DIRECTIONS: From the listing below, pull out the lines that hold "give".

RECORDS SUPPLIED:
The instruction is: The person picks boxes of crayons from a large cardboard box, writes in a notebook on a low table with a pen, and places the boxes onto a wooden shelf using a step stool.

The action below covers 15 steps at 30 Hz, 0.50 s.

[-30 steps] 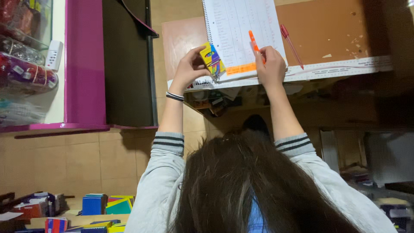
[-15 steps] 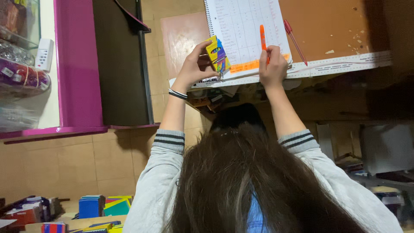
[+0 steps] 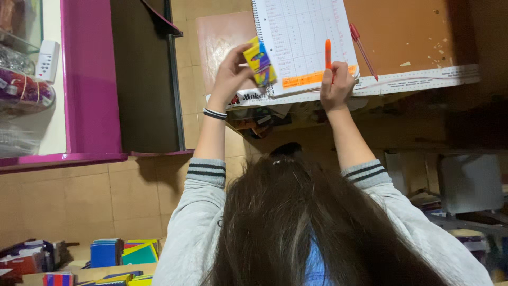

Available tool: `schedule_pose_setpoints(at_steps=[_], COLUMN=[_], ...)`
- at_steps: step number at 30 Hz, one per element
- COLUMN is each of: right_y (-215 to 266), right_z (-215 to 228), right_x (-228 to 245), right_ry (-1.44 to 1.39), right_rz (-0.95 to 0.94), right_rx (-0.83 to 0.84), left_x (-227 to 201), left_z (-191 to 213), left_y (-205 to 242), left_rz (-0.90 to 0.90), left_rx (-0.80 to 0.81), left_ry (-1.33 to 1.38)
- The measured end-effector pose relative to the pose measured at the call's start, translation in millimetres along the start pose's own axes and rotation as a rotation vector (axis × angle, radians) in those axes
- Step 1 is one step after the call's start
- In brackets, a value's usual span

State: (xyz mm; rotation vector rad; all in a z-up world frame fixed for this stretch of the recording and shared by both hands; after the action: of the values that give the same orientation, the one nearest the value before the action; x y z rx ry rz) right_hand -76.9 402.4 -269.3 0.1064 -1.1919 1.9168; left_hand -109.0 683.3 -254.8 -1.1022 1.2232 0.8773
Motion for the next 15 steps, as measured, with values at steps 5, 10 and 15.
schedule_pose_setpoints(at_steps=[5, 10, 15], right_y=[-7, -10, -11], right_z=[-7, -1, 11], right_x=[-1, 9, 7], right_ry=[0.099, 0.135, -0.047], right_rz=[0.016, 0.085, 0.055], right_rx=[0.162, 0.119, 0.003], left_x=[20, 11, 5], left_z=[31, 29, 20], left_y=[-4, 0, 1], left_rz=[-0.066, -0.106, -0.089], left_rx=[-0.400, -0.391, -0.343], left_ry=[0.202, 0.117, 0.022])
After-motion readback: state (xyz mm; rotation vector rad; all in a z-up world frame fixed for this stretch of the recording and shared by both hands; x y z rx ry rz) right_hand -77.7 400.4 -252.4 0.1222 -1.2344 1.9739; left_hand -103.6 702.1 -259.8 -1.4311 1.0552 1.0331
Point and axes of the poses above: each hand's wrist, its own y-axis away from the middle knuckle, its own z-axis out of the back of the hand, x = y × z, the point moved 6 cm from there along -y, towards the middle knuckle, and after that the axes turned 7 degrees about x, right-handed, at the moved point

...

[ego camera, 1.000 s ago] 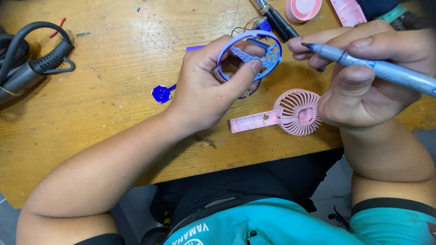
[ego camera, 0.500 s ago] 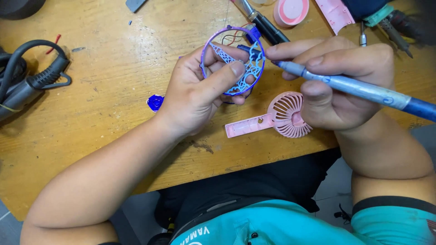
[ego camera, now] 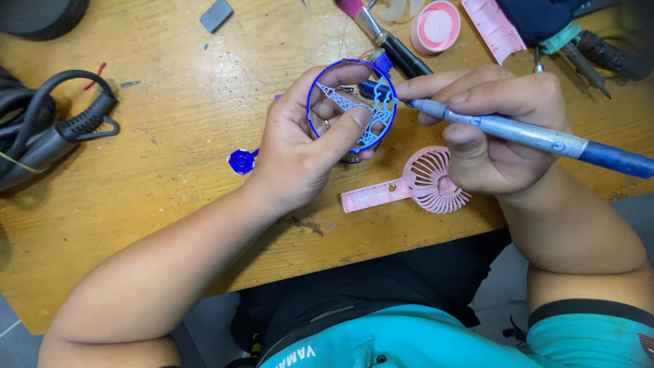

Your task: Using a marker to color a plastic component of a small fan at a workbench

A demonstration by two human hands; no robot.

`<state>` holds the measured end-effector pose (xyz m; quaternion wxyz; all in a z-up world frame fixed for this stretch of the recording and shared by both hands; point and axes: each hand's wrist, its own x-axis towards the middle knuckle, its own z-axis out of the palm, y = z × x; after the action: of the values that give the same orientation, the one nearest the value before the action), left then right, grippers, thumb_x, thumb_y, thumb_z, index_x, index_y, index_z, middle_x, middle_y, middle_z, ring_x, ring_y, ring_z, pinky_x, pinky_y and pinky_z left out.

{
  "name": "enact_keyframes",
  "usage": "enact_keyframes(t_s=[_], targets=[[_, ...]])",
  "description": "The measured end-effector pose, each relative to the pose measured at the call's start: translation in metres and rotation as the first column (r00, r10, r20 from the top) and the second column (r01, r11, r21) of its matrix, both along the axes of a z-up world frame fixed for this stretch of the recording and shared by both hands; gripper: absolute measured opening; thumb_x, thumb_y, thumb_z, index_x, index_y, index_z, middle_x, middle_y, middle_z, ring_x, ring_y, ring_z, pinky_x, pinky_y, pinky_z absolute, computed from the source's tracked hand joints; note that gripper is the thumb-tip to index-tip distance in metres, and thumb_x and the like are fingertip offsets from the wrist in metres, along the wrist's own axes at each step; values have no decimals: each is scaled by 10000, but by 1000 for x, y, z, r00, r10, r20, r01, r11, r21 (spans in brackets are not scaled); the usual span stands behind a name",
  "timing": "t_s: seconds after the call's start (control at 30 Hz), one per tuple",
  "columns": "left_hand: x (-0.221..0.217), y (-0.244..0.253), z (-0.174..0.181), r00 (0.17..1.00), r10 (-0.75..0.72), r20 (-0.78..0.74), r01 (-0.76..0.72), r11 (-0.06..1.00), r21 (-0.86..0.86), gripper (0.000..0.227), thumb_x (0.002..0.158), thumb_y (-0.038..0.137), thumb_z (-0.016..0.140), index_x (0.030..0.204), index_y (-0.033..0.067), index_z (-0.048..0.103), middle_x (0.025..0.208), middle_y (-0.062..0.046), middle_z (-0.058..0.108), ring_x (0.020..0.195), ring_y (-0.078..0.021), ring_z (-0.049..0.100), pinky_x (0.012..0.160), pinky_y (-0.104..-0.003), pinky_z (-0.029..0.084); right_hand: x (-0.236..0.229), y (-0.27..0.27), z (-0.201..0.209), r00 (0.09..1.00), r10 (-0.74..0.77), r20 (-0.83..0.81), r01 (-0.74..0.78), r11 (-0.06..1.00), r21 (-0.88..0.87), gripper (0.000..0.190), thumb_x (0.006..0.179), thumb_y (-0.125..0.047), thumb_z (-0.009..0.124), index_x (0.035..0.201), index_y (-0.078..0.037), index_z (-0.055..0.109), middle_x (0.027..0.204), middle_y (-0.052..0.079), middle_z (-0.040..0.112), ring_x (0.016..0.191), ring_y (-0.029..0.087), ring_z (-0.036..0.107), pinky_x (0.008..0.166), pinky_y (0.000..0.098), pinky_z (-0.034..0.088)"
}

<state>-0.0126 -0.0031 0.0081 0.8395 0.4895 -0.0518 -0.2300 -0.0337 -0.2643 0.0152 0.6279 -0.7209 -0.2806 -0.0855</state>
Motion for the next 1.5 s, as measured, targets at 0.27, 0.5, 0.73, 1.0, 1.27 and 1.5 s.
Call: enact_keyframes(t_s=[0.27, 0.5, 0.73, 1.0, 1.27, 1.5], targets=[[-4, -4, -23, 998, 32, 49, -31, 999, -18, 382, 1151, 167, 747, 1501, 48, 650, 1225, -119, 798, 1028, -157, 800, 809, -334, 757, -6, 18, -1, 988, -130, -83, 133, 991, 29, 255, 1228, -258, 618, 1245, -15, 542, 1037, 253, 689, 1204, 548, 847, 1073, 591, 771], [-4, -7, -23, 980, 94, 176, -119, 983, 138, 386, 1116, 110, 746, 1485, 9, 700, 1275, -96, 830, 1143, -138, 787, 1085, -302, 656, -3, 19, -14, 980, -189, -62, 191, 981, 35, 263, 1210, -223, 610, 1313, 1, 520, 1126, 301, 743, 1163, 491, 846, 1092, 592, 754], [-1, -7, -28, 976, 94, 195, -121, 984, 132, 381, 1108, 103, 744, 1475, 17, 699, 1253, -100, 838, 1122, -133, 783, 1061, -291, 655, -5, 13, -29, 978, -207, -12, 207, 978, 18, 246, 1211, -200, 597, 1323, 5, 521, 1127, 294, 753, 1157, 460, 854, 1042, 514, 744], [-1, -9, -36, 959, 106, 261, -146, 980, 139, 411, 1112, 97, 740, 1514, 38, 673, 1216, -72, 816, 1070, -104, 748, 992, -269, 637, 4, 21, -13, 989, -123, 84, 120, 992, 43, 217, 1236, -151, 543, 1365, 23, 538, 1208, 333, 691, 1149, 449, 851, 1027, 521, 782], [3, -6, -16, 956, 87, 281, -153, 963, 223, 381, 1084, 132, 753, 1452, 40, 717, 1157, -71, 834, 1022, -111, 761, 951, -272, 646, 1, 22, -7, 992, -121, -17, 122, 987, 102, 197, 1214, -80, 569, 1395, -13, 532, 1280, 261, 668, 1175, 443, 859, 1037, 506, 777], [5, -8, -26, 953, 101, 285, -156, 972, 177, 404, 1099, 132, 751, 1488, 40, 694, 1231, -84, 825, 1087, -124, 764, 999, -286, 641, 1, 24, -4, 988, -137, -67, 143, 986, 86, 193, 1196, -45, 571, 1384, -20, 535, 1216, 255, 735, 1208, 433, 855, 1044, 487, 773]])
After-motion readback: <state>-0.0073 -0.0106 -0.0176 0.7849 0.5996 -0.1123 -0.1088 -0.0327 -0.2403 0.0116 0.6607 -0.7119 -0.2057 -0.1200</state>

ANSWER TO THE PROBLEM:
State: (xyz mm; rotation vector rad; all in a z-up world frame fixed for this stretch of the recording and shared by both hands; after the action: of the values that give the same orientation, the one nearest the value before the action; x y z rx ry rz) right_hand -76.9 402.4 -269.3 0.1064 -1.1919 1.9168; left_hand -109.0 683.3 -254.8 -1.1022 1.2232 0.8773
`<state>` holds the measured end-effector pose (xyz m; quaternion wxyz; all in a z-up world frame fixed for this stretch of the recording and shared by both hands; point and axes: each hand's wrist, its own x-axis towards the middle knuckle, its own z-axis out of the palm, y = z × x; after the action: of the values that give the same orientation, the one nearest the value before the action), left then right, grippers, thumb_x, thumb_y, thumb_z, index_x, index_y, index_z, middle_x, middle_y, middle_z, ring_x, ring_y, ring_z, pinky_x, pinky_y and pinky_z left out.

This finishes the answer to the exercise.